START INFORMATION PROVIDED

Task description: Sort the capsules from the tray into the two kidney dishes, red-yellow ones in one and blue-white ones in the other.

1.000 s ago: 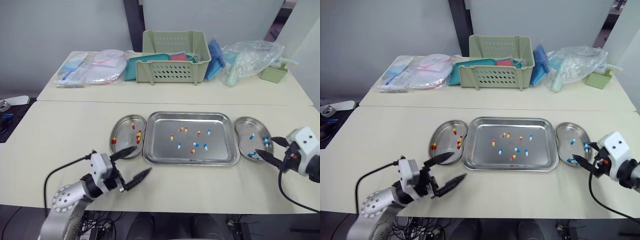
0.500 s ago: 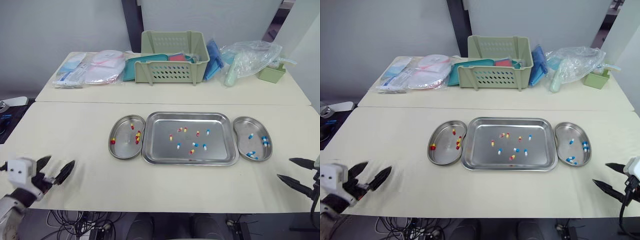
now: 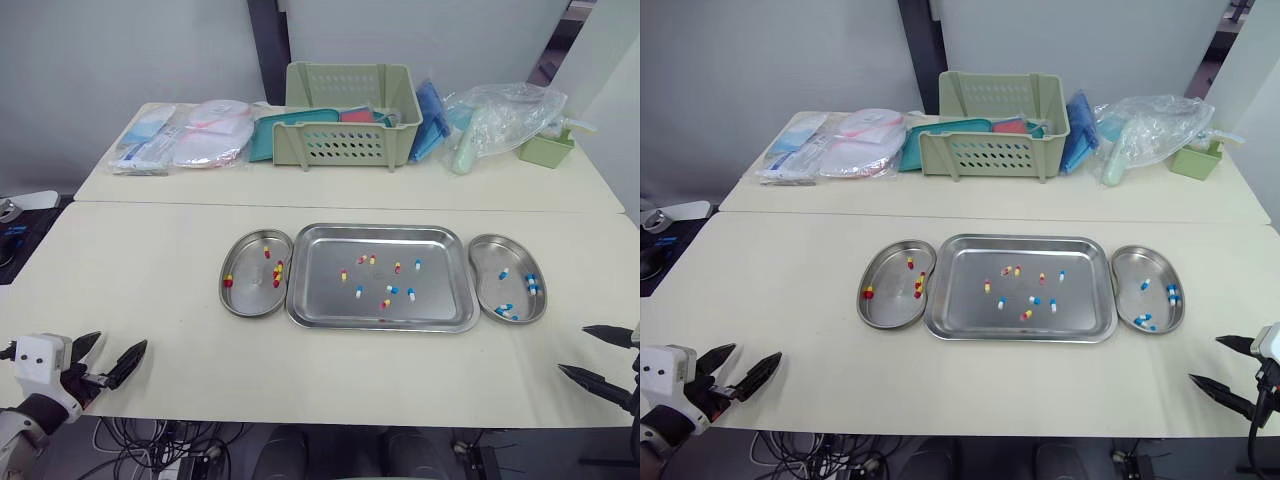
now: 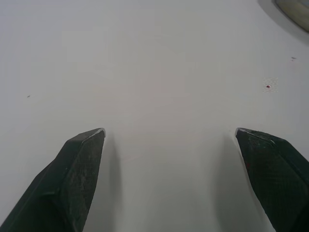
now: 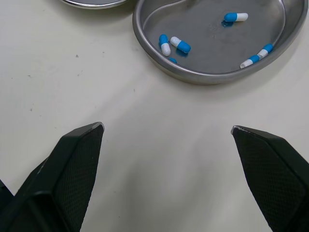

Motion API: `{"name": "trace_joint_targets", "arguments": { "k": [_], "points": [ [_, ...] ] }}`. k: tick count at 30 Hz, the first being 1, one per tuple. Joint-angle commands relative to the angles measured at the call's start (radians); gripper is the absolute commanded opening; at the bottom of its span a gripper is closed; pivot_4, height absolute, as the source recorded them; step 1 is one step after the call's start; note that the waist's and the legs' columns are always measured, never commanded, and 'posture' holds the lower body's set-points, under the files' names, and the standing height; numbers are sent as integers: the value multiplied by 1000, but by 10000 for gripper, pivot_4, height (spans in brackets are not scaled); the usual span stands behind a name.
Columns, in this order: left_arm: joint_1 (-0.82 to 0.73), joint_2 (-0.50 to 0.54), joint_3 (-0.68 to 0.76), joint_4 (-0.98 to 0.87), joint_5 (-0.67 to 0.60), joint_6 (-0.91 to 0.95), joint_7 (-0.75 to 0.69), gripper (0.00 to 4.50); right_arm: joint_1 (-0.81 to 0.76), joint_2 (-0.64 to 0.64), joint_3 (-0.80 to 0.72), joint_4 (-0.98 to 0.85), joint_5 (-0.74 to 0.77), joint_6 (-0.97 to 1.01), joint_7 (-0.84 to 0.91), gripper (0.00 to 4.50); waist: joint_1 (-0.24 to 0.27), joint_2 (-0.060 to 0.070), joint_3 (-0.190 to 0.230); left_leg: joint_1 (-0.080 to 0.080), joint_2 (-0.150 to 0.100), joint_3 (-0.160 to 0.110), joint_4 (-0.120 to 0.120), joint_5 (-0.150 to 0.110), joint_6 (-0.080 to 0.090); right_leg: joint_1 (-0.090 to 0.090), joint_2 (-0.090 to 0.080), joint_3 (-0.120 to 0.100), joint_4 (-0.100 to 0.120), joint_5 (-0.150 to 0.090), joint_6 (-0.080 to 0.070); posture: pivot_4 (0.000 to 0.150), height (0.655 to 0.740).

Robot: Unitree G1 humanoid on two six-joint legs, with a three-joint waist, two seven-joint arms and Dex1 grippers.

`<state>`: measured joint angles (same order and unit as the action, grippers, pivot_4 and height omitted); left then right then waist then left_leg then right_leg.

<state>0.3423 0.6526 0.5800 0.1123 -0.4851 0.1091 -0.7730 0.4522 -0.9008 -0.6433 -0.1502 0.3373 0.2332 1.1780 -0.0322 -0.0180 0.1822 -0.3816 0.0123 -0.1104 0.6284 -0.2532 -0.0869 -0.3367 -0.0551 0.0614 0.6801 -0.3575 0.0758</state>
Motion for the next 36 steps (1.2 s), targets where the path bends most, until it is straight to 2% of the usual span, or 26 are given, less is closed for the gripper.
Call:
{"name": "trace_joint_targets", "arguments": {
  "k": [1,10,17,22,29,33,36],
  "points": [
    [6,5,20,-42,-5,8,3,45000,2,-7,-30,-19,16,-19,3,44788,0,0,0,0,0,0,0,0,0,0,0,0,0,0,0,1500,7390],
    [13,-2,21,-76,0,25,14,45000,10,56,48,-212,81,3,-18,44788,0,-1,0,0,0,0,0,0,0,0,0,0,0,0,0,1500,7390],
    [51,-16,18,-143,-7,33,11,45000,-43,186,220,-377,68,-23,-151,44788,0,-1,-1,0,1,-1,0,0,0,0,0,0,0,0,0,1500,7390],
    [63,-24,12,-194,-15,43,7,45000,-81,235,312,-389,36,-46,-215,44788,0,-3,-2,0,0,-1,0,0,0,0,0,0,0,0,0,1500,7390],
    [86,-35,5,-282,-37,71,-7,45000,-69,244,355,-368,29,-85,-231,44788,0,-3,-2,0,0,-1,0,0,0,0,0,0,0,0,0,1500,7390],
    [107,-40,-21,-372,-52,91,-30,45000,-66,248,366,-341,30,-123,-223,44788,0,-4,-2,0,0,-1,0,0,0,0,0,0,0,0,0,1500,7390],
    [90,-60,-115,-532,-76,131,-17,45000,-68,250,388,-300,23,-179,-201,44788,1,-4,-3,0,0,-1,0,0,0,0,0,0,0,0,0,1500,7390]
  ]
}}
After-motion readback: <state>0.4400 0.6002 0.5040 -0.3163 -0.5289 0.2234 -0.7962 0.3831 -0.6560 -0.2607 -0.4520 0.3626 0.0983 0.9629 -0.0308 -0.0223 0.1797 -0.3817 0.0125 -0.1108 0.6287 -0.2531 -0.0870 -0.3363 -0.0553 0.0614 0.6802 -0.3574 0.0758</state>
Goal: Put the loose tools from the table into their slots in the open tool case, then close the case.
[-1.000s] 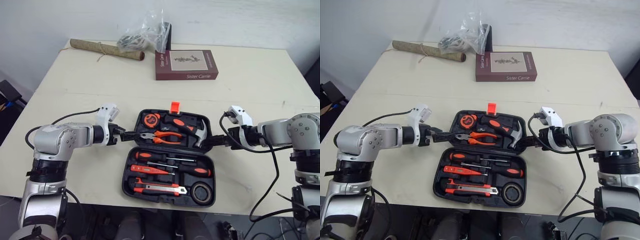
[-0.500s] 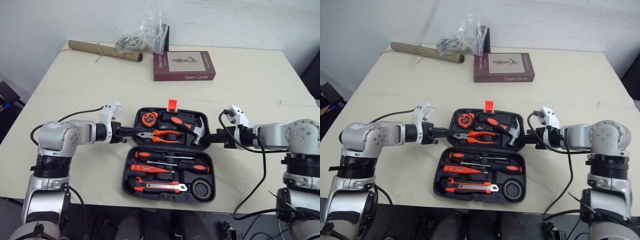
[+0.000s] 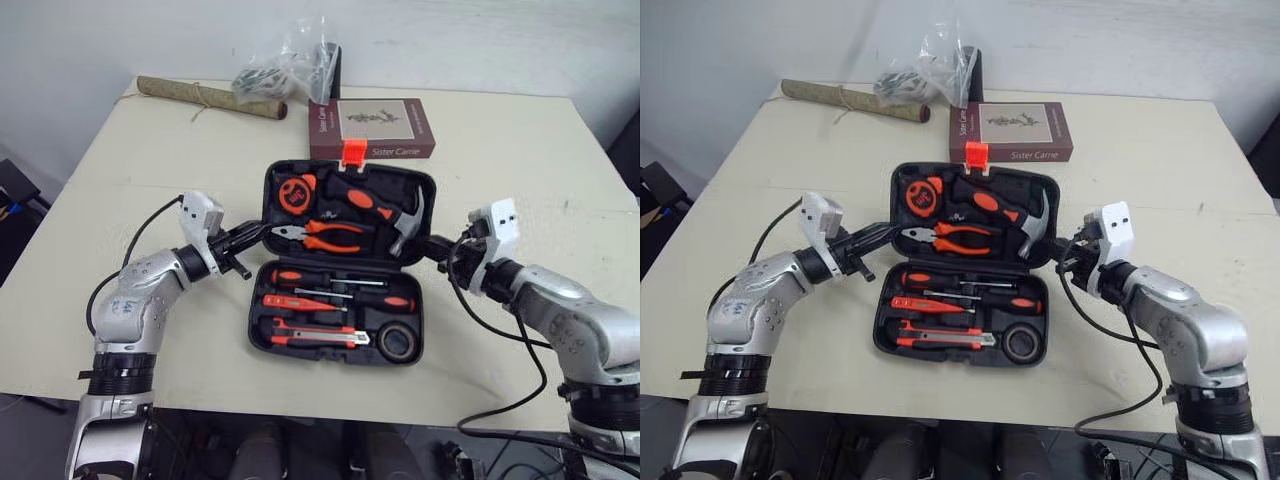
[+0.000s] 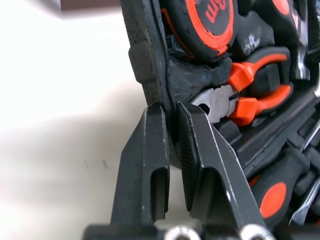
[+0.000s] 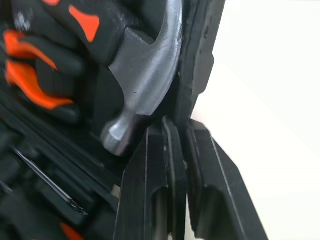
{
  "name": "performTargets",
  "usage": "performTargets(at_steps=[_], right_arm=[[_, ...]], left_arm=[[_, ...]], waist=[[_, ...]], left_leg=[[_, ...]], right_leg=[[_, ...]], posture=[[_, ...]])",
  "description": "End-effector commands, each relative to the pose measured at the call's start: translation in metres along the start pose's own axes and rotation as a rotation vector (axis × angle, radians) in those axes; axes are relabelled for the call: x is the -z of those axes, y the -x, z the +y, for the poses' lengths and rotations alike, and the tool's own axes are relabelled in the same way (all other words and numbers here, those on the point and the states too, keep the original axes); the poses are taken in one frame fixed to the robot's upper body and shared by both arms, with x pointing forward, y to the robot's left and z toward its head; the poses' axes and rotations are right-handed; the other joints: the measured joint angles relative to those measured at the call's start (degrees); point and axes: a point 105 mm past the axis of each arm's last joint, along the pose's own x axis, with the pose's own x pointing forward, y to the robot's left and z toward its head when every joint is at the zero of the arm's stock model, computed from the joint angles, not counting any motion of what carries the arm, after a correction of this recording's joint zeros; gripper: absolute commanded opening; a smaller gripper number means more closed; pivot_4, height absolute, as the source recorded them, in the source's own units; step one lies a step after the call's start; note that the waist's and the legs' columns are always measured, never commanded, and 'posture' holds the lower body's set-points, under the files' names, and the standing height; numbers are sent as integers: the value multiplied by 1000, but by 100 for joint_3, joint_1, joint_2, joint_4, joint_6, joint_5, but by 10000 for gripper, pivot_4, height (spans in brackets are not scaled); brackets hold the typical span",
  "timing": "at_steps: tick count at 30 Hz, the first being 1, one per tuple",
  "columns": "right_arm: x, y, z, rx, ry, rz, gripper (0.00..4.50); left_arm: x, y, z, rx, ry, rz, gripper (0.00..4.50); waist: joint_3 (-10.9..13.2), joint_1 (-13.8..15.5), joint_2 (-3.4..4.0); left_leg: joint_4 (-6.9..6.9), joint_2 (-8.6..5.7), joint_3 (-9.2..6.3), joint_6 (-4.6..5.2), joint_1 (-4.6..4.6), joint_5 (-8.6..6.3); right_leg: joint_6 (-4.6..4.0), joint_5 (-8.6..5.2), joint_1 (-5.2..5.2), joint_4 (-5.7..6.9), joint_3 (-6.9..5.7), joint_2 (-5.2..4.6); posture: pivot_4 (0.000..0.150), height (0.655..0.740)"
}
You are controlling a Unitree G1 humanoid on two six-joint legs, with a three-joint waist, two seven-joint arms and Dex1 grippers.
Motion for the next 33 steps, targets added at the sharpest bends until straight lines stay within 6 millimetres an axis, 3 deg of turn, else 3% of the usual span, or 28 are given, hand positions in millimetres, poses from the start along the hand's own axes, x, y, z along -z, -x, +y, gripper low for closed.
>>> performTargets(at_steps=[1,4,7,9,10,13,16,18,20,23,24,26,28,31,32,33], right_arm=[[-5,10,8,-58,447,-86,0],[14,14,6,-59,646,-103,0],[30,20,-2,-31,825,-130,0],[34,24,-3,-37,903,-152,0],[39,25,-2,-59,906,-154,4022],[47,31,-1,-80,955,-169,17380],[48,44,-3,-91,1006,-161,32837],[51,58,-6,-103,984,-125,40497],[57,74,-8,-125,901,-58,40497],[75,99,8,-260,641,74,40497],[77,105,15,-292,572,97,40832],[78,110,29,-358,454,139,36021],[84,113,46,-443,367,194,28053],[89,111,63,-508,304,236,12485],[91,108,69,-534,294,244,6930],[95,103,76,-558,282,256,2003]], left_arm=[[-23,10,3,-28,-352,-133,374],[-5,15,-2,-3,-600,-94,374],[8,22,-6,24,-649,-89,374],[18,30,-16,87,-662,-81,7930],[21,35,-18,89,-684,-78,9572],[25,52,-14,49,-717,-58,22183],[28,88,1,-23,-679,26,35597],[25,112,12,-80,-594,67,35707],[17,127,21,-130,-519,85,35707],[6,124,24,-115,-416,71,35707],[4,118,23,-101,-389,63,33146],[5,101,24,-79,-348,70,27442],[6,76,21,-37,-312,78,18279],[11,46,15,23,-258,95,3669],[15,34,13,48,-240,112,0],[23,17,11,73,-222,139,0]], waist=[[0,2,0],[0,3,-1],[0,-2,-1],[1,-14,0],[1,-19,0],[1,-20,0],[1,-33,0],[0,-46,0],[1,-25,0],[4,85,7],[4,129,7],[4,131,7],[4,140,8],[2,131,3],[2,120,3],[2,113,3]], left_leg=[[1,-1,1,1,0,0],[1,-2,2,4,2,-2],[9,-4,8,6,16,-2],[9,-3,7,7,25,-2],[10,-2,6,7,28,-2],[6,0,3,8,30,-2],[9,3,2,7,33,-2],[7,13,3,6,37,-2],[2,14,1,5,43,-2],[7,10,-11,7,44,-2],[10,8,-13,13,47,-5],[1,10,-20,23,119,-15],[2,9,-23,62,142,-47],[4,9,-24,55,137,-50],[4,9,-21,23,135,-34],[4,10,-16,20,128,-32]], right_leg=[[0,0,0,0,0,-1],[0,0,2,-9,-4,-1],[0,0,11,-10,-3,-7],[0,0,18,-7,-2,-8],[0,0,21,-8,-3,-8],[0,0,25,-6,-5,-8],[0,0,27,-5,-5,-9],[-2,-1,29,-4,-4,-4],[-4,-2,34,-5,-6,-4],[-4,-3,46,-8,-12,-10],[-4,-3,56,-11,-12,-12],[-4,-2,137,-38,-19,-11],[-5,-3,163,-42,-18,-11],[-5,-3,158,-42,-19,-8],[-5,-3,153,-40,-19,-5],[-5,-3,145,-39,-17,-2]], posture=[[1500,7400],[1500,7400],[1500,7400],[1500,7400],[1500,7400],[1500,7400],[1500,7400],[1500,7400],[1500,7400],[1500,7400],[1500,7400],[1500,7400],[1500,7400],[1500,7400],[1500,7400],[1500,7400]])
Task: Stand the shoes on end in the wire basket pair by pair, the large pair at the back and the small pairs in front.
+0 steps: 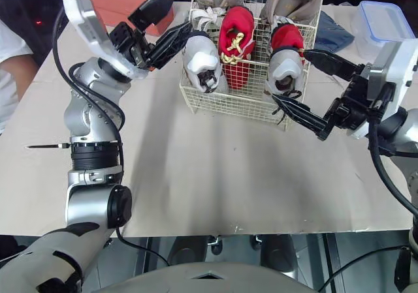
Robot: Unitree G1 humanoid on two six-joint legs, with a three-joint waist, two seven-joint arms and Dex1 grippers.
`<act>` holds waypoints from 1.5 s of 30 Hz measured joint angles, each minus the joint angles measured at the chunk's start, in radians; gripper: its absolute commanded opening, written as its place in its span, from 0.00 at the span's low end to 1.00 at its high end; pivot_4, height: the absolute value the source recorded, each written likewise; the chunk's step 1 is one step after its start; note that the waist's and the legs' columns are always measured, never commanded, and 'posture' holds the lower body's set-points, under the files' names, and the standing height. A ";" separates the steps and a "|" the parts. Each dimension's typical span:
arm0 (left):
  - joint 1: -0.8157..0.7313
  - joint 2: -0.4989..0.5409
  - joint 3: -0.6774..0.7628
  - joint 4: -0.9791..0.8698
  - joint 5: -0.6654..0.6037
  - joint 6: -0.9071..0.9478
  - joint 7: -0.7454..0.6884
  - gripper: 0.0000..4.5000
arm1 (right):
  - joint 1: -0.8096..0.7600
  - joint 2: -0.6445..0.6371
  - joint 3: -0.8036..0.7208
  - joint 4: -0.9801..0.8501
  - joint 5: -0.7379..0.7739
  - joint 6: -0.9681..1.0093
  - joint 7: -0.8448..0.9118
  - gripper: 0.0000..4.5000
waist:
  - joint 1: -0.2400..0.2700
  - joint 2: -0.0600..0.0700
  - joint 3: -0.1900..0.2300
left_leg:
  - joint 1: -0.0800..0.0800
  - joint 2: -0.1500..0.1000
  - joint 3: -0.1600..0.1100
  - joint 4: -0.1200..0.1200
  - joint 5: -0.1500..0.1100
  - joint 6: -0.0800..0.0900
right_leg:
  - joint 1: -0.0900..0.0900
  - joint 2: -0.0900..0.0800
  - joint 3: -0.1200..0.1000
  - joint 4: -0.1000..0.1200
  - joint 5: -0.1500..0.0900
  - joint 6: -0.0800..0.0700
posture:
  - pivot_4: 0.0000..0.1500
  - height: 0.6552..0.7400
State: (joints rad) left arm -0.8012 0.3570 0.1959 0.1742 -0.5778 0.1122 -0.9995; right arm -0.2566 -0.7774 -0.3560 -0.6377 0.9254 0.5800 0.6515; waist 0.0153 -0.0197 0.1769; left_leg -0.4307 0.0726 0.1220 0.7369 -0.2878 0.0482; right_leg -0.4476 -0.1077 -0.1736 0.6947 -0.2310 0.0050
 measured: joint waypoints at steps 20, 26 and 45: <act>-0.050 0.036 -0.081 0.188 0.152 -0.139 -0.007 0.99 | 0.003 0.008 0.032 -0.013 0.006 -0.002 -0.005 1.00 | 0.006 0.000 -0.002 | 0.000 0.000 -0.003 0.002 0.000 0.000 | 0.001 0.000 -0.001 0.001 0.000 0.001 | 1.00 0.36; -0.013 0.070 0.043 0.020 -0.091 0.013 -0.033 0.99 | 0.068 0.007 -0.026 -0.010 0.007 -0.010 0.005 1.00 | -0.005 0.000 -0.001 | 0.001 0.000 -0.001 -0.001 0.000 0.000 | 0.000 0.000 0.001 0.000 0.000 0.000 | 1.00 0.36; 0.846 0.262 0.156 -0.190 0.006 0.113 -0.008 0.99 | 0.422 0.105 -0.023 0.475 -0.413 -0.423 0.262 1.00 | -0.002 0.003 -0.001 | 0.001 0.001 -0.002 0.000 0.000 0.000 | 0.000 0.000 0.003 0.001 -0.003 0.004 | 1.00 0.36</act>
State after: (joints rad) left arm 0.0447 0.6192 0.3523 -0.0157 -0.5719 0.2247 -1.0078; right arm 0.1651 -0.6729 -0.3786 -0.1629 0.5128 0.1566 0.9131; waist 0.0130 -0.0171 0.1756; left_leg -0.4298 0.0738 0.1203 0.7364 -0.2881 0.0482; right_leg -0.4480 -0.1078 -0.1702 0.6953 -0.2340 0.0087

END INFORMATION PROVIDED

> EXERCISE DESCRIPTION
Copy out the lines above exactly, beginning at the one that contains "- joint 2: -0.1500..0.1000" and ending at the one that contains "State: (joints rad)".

> RESULT OF THIS TASK
  - joint 2: -0.1500..0.1000
  - joint 3: -0.1600..0.1100
  - joint 4: -0.1200..0.1200
  - joint 5: -0.1500..0.1100
  - joint 6: -0.0800..0.0900
right_leg:
  - joint 1: -0.0900..0.0900
  - joint 2: -0.0900..0.0800
  - joint 3: -0.1200..0.1000
  - joint 4: -0.1000..0.1200
  - joint 5: -0.1500..0.0900
  - joint 6: -0.0800..0.0700
posture:
  - pivot_4: 0.0000..0.1500
  - height: 0.6552..0.7400
State: (joints rad) left arm -0.8012 0.3570 0.1959 0.1742 -0.5778 0.1122 -0.9995; right arm -0.2566 -0.7774 -0.3560 -0.6377 0.9254 0.5800 0.6515; waist 0.0153 -0.0197 0.1769; left_leg -0.4307 0.0726 0.1220 0.7369 -0.2878 0.0482; right_leg -0.4476 -0.1077 -0.1736 0.6947 -0.2310 0.0050

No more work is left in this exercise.